■ **Problem description**:
Go through the lines below and copy any that hold the string "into".

________________

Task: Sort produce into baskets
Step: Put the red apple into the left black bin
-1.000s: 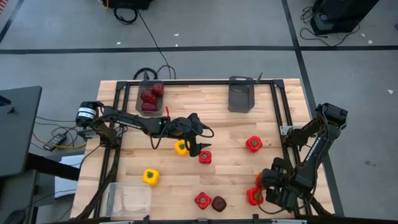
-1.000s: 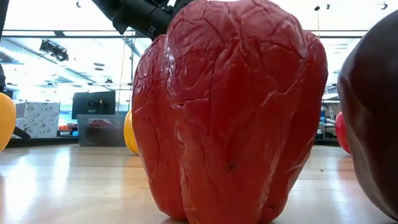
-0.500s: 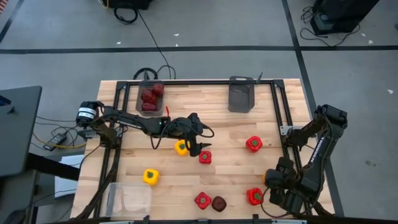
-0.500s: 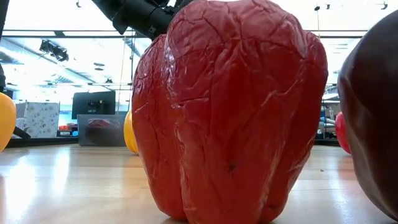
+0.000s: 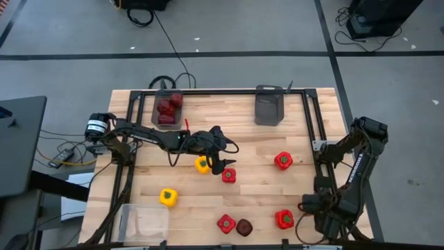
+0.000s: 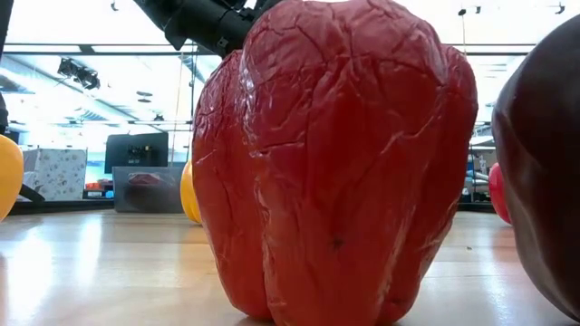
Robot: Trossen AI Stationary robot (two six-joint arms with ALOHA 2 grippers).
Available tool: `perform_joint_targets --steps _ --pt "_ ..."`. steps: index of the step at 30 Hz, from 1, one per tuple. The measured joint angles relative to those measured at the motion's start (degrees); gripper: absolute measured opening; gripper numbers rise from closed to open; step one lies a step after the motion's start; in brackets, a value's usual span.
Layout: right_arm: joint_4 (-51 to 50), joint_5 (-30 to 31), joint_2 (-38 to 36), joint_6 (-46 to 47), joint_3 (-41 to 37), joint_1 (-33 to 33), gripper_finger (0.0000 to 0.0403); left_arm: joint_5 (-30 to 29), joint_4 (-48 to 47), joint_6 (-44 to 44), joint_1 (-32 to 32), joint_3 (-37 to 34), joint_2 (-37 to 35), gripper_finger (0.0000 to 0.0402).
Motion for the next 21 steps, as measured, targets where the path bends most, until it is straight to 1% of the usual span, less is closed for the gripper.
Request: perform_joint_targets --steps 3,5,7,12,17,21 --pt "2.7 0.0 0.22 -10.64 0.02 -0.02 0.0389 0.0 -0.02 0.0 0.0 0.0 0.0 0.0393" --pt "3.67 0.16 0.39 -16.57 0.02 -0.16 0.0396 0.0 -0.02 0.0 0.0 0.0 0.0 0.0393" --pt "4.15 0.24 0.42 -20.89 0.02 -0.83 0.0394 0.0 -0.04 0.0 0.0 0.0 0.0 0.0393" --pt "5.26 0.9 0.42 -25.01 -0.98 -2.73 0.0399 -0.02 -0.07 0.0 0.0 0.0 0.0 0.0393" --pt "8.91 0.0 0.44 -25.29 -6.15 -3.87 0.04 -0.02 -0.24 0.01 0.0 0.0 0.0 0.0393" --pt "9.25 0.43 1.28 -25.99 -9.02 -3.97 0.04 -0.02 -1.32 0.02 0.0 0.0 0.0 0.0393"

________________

■ **Answer below**:
Task: Sort produce into baskets
Step: Put the red apple into the left black bin

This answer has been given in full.